**TASK ITEM:**
Every line that holds the word "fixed" needs to be copied from the data below.
= = = =
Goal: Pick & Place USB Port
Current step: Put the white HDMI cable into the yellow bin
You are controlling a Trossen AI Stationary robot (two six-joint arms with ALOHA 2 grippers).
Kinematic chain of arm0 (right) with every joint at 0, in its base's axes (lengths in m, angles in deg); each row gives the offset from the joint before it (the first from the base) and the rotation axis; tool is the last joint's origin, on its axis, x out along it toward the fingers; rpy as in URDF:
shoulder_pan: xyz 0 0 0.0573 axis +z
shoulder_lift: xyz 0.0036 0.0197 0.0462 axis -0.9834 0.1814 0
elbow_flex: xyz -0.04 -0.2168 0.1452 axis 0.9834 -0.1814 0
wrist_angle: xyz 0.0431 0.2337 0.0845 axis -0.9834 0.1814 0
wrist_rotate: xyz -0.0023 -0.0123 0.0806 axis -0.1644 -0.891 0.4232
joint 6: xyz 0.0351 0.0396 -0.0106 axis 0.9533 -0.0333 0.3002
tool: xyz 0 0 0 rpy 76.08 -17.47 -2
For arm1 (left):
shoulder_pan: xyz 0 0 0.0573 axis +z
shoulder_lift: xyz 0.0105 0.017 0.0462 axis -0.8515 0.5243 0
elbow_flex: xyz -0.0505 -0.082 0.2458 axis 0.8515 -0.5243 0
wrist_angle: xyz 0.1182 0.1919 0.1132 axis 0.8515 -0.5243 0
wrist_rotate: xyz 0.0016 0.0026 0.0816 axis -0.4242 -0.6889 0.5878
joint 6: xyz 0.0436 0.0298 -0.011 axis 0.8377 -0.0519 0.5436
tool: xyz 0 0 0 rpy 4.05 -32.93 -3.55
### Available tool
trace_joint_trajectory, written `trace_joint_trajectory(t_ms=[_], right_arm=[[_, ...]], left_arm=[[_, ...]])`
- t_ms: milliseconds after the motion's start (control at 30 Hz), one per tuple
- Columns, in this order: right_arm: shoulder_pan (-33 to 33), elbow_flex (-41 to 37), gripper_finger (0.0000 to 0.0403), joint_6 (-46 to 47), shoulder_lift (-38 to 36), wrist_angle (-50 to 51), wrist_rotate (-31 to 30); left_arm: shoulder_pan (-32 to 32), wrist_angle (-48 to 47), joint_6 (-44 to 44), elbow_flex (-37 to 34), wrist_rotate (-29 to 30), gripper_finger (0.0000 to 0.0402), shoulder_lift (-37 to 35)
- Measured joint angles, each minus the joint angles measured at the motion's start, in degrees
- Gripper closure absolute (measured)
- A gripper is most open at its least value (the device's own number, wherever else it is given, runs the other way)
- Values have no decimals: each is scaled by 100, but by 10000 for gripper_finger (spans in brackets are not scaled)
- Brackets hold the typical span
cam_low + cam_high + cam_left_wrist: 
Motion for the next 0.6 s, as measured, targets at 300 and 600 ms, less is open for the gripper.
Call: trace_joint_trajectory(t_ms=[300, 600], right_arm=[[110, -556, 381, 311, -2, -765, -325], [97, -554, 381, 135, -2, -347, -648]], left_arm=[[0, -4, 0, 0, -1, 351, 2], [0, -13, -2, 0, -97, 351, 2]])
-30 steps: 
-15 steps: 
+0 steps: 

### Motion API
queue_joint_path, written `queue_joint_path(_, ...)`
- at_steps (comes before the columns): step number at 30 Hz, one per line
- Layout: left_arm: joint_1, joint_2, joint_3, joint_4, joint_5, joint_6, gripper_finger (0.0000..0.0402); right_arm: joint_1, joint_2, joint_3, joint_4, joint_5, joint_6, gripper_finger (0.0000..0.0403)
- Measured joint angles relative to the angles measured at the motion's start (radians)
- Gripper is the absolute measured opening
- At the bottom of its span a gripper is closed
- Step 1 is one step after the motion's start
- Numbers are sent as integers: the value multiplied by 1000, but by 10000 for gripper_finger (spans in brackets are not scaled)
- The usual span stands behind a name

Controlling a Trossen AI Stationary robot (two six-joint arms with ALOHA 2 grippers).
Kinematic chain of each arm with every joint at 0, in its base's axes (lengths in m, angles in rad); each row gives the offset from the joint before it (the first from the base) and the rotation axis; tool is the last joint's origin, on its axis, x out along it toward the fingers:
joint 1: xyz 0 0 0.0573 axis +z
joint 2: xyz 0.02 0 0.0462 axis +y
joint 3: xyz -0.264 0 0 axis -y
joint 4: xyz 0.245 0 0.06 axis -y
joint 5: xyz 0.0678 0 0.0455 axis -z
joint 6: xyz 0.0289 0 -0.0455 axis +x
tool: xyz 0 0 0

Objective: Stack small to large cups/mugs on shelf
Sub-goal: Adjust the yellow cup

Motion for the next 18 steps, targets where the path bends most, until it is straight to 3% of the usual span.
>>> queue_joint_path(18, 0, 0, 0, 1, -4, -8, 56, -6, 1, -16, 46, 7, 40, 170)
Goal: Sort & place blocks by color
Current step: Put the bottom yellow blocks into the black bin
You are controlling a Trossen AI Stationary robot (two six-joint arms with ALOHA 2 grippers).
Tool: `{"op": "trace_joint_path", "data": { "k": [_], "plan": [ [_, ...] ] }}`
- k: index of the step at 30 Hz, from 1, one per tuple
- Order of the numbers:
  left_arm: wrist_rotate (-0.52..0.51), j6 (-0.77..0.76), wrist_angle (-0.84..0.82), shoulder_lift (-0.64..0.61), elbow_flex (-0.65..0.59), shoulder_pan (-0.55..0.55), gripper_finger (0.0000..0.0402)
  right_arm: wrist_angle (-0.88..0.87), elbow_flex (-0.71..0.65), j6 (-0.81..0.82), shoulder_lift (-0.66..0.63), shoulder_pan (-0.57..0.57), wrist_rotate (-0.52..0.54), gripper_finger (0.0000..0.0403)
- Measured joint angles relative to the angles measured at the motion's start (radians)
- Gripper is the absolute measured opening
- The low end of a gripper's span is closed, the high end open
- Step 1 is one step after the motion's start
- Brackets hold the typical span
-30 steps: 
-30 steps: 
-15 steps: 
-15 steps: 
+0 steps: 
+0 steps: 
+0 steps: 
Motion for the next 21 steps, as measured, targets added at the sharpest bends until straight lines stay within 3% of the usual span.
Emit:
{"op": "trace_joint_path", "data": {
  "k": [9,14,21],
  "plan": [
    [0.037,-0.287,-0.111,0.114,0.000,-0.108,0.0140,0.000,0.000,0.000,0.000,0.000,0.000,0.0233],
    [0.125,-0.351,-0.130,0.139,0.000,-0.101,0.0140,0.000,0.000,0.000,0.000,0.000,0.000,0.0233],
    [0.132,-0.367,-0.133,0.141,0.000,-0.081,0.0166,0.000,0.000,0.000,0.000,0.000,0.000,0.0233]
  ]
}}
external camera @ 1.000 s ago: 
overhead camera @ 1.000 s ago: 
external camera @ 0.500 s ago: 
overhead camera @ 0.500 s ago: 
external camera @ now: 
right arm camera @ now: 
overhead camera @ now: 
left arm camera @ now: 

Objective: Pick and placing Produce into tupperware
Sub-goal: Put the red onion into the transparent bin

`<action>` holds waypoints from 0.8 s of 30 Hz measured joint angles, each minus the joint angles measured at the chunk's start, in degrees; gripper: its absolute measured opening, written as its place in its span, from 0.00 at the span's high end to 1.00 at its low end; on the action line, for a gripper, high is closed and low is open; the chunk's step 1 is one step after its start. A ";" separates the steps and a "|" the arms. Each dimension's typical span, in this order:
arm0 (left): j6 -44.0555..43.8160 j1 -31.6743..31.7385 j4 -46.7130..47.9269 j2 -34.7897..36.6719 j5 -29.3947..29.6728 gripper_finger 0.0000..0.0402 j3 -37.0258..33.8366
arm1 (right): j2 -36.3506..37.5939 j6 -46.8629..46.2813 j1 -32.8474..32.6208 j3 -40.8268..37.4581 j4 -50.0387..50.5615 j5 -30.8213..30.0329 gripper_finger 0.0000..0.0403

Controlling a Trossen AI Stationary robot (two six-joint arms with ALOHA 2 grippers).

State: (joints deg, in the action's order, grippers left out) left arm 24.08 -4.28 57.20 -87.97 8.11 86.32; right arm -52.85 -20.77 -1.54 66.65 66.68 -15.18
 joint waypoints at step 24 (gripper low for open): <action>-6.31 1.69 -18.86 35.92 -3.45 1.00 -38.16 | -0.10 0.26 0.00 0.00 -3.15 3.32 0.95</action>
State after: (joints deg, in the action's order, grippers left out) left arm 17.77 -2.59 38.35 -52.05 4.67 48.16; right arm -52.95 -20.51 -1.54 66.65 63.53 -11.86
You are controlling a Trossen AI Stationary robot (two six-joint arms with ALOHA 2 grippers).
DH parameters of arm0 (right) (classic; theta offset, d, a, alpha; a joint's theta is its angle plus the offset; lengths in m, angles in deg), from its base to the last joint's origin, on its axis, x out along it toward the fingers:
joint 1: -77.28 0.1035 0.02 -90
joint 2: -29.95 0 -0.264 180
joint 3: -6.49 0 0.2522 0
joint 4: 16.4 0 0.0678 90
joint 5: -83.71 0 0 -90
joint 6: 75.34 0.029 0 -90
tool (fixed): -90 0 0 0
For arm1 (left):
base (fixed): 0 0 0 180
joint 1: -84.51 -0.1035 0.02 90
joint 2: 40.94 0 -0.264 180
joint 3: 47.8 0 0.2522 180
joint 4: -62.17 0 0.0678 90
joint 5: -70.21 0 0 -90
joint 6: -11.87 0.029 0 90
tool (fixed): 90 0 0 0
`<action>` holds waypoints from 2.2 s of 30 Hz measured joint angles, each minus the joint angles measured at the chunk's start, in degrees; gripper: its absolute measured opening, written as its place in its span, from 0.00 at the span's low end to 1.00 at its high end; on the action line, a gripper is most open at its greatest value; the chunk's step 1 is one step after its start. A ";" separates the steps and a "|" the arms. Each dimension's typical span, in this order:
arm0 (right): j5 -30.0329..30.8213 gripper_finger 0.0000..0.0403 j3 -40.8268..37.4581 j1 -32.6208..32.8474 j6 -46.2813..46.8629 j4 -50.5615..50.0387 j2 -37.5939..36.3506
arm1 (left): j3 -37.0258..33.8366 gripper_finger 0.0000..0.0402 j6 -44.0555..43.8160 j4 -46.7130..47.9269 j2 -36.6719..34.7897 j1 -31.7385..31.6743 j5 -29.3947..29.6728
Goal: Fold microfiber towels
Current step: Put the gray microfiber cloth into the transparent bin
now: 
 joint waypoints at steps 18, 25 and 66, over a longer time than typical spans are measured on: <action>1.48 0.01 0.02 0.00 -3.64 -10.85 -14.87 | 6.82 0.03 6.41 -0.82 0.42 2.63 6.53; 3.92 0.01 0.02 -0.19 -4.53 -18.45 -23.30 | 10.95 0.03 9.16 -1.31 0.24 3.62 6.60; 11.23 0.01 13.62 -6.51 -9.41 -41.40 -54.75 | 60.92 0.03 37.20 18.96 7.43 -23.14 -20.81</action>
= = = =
**OUTPUT OF THE TASK:**
tool (fixed): -90 0 0 0
base (fixed): 0 0 0 180
tool (fixed): 90 0 0 0

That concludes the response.